# T200 Thruster Configuration

Hi. We are designing a long range tunnel inspection ROV and using a total of 12 T200 Thrusters. 4 of these Thrusters are mounted in the front of the vehicle at a 30/45 degree angle and 4 are mounted in the reverse direction at the back side. 4 of them are mounted vertically on the top of the ROV, two on each side of the ROV. A vectored thrust configuration is basically used. I wanted to ask about this configuration as I have concerns about the huge amount of tether drag ( almost 5km length) and the ROV drag itself. I tried to design a hydrodynamic shape to reduce the to total drag force. I am also not very sure about the Thruster positions. I mean if I place the Thruster further along the yellow panel, how will it affect the thrust force? Does the distance between the vertical thruster makes a difference? Any help about the thruster positioning will be greatly appreciated as I am new to this.
If someone can also help me calculate the Total Forward and Vertical Thrust force of the ROV, it will be greatly helpful. I made the calculations myself but I just want to be sure that what I am doing is correct. I have attached the picture of how the Thrusters are attached to the side panel. An identical side panel is attached to the other side of the ROV and the components are attached in between these panels.
Any help, tips and suggestions will be greatly appreciated in terms of design, stability, maneuverability or anything that you could think of.
Thank you.

Hi @Tamim, sounds like an interesting project

This will depend on tether thickness+weight, the smoothness of the outer jacket material, and what it’s against (e.g. floating in water should have less drag than if it’s against the edges of the tunnel).

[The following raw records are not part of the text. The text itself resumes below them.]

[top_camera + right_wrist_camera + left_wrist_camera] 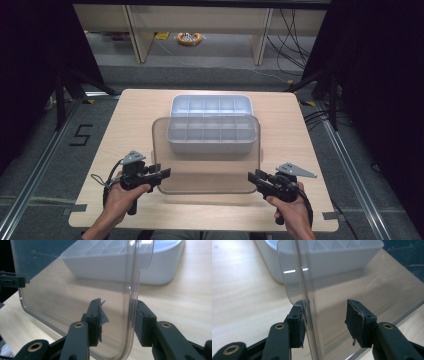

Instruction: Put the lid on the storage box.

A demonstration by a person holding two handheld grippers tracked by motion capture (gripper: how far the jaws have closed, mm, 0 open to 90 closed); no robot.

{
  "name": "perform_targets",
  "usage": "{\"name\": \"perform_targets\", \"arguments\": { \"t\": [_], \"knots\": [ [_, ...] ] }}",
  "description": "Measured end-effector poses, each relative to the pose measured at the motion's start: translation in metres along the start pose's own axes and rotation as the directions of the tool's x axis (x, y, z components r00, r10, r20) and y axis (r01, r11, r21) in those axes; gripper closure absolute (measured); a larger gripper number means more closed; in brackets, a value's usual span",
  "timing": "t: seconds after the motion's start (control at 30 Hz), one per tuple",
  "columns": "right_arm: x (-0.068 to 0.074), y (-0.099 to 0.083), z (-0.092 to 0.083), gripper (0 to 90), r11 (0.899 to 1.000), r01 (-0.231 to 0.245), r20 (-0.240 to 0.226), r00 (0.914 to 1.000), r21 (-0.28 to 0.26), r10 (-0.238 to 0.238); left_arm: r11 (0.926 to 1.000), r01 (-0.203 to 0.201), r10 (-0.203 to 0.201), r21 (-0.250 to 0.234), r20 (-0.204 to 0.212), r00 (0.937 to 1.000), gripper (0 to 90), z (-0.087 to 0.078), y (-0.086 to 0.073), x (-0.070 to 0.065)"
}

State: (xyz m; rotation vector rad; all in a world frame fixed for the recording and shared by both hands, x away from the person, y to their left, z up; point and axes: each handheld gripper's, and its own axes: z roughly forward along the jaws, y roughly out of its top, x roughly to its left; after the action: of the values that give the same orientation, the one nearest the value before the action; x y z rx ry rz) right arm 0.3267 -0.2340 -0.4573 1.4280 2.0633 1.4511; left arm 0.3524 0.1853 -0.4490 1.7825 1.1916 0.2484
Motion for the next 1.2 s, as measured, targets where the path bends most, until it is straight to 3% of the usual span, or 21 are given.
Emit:
{"name": "perform_targets", "arguments": {
  "t": [0.07, 0.2, 0.23, 0.3, 0.33, 0.37, 0.4, 0.43, 0.57, 0.6, 0.77, 0.83, 0.93, 1.2],
  "knots": [
    [-0.002, 0.012, 0.003, 61.9, 1.000, -0.014, 0.005, 0.9999, -0.020, 0.014, 0.9999, 0.007, -0.007, -0.015, -0.004, 1.0000, 51.3, 0.003, 0.014, 0.001],
    [-0.006, 0.028, 0.007, 61.3, 0.999, -0.011, 0.006, 0.9999, -0.038, 0.012, 0.9996, 0.006, -0.006, -0.026, -0.008, 1.0000, 51.2, 0.007, 0.026, 0.002],
    [-0.006, 0.032, 0.008, 61.1, 0.999, -0.034, 0.009, 0.9994, -0.039, 0.034, 0.9996, 0.008, -0.008, -0.027, -0.012, 0.9999, 51.3, 0.008, 0.031, 0.003],
    [-0.011, 0.041, 0.011, 60.8, 0.998, -0.011, 0.009, 0.9999, -0.056, 0.011, 0.9993, 0.013, -0.014, -0.034, -0.013, 0.9998, 51.2, 0.012, 0.039, 0.005],
    [-0.010, 0.049, 0.013, 60.2, 0.998, -0.044, 0.019, 0.9988, -0.050, 0.045, 0.9992, 0.015, -0.016, -0.037, -0.020, 0.9997, 51.1, 0.013, 0.043, 0.005],
    [-0.015, 0.053, 0.016, 59.9, 0.998, 0.002, 0.023, 0.9997, -0.066, 0.000, 0.9988, 0.020, -0.021, -0.044, -0.016, 0.9997, 51.0, 0.015, 0.047, 0.007],
    [-0.015, 0.053, 0.016, 59.9, 0.998, 0.002, 0.023, 0.9997, -0.066, 0.000, 0.9986, 0.025, -0.026, -0.047, -0.018, 0.9995, 51.0, 0.016, 0.050, 0.007],
    [-0.013, 0.060, 0.018, 59.4, 0.997, -0.043, 0.023, 0.9987, -0.071, 0.045, 0.9981, 0.029, -0.031, -0.054, -0.025, 0.9992, 50.9, 0.018, 0.053, 0.007],
    [-0.021, 0.070, 0.024, 58.9, 0.995, -0.011, 0.044, 0.9989, -0.095, 0.015, 0.9966, 0.045, -0.047, -0.069, -0.023, 0.9987, 50.7, 0.022, 0.067, 0.010],
    [-0.020, 0.077, 0.024, 59.0, 0.994, -0.050, 0.032, 0.9981, -0.098, 0.053, 0.9959, 0.052, -0.053, -0.074, -0.016, 0.9985, 50.6, 0.024, 0.072, 0.012],
    [-0.026, 0.085, 0.028, 59.0, 0.994, -0.023, 0.040, 0.9988, -0.110, 0.028, 0.9957, 0.052, -0.054, -0.077, -0.025, 0.9982, 50.5, 0.027, 0.082, 0.013],
    [-0.030, 0.090, 0.033, 58.9, 0.992, -0.055, 0.039, 0.9974, -0.117, 0.060, 0.9950, 0.058, -0.060, -0.081, -0.022, 0.9980, 50.5, 0.031, 0.088, 0.015],
    [-0.033, 0.094, 0.036, 58.3, 0.992, -0.065, 0.041, 0.9967, -0.113, 0.070, 0.9957, 0.058, -0.061, -0.071, -0.028, 0.9978, 50.5, 0.037, 0.096, 0.016],
    [-0.044, 0.108, 0.051, 57.2, 0.992, -0.061, 0.068, 0.9953, -0.107, 0.069, 0.9951, 0.077, -0.080, -0.063, -0.042, 0.9959, 49.4, 0.055, 0.114, 0.027]
  ]
}}
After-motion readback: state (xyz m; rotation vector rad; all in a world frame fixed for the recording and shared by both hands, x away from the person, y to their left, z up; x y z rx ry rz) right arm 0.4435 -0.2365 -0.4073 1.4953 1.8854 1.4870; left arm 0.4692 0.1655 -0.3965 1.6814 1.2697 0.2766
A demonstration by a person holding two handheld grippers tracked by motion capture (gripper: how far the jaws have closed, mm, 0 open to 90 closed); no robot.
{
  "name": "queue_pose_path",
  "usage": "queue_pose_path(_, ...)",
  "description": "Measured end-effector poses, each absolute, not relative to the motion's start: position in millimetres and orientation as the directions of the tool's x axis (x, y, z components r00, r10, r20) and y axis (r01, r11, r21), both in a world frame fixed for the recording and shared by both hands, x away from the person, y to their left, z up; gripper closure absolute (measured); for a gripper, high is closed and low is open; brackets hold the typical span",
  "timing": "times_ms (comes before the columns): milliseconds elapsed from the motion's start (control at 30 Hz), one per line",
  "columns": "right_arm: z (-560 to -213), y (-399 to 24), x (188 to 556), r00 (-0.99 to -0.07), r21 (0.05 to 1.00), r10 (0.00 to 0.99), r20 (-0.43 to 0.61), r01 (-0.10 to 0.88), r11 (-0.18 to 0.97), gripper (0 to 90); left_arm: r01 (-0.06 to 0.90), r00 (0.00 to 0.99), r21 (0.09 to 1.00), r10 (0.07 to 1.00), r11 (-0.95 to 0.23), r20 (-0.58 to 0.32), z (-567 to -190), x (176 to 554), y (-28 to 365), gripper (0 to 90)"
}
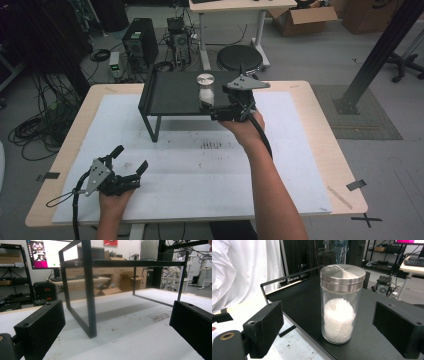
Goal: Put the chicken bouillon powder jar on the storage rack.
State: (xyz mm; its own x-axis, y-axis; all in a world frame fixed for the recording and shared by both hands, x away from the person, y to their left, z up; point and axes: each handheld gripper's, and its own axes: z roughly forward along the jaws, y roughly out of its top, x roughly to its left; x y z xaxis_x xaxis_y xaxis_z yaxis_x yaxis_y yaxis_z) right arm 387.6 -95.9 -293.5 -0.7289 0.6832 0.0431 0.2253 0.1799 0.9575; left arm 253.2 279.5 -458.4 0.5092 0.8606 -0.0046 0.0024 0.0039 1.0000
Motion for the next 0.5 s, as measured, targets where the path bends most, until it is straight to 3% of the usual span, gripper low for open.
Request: queue_pose_path(500,-301,-103,364,-0.768,0.973,0.640,0.030,0.170,0.158,0.7,0.003,0.509,1.000,0.861,0.006,-0.006,-458,253,280,0.7)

That depends mostly on the shape, and motion speed. Depending on the precision requirements of your use-case it may be worth doing some fluid dynamics simulations to determine the most drag-inducing areas and smooth them out where possible.

Sorry, not sure what you mean here. It’s not clear which thruster(s) you’re referring to, or which direction you would be moving them ‘along the yellow panel’.

Distance between thrusters is mostly important for efficient rotation (away from the center of mass → more rotation torque from the same thrust), along with whether they can interfere with each other (if they’re very close together they can "steal each other’s water’’ in a sense, or you could have one changing the direction of the flow from another one, which reduces the resultant force in the desired direction).

That’s reasonably simple to do, but depends a lot on your configuration. See our T200 technical details for information about the performance depending on thruster supply voltage, forward/reverse thrust levels, power usage for a given voltage and control signal, and other relevant information.

The force caused by a single thruster (assuming an unrestricted water flow in and out) can be represented as below:

where

\begin{align} \color{blue}F_{\uparrow} &= F_T \cdot \cos({\theta})\\ \color{red}F_{\leftarrow} &= F_T \cdot \sin({\theta}) \end{align}

and F_T is the thrust as specified in the technical details, for your operating power and control signal.

When you have mirrored thrusters left to right the horizontal thrust forces will cancel out when you’re going forwards, so you’ll have a net forwards thrust unless you have more drag going one direction than the other (depends on your ROV shape and balance).

Also take care to consider the propellers you’re using - if your propellers are mirrored between the front and back then your thrust forces will be from 4x forward and 4x reverse thrusters, but you may wish to set up the propellers so that all 8 thrusters are using ‘forward thrust’ when the ROV is going forwards. and ‘reverse thrust’ when the ROV is going backwards, which would make going forwards faster than going backwards.

Have a look at these two threads - they go into quite a bit of detail:

Hi Eliot. Thanks a ton. This was a great help. I also have one last question. As you can see from the picture above, the front lateral thrusters are placed at a distance of lets say 100mm from one end of the ROV while the lateral thrusters at the backside are closer to the rear end of the ROV ( less than 100mm) so we can say that they are not exactly symmetric in terms of the center of mass of the ROV. Will this affect the ROV in any way?

The center of mass is determined by the mass of all the components - without knowing the mass and location of each component in your ROV design it’s not possible to say for sure where the center of mass is. As a trivial example, you could have a very heavy weight at the back of your ROV, in which case the CoM would be much closer to the rear than the middle or front.

If the rear thrusters are in fact further from the CoM than the front thrusters, the torques generated by the thrust force from the back will be larger. That shouldn’t affect moving forwards/backwards, but when trying to move directly sideways the ROV will tend to rotate by leading with the back, and if you’re trying to turn the back will turn a bit faster than the front.

I don’t imagine that will cause many issues in a tunnel inspection, but it’s at least worth knowing about

Thank you so much Elliot. Do you by any chance know the Drag coefficient of the Blu ROV Tether cable? I am trying to estimate the tether drag that we will have for the ROV.

Assuming you mean for drag of the tether in open water (e.g. not against some other surface/object), it’s not something we’ve measured (that I’m aware of), but this resource specifies that

The C_d for cables ranges from 1.2 for unfaired cables; 0.5–0.6 for hair-faired cable; and 0.1–0.2 for faired cables.

Our tether is primarily cylindrical and has no fairing (aerodynamic shaping/tassels that reduce drag), so I suppose 1.2 is the number to go with, which also matches the tether drag example provided on that page

This post from February is perhaps also worth noting

I couldn’t find an openly available download for that paper, but this google books preview includes the introduction and the results. Without reading the full paper I’m unsure how that number was arrived at. It’s interesting that it was published 22 years before the first resource I linked you to, but wasn’t accounted for - perhaps the authors of my link were unaware of that paper, or perhaps those findings have since been disputed (I haven’t looked into it enough to know).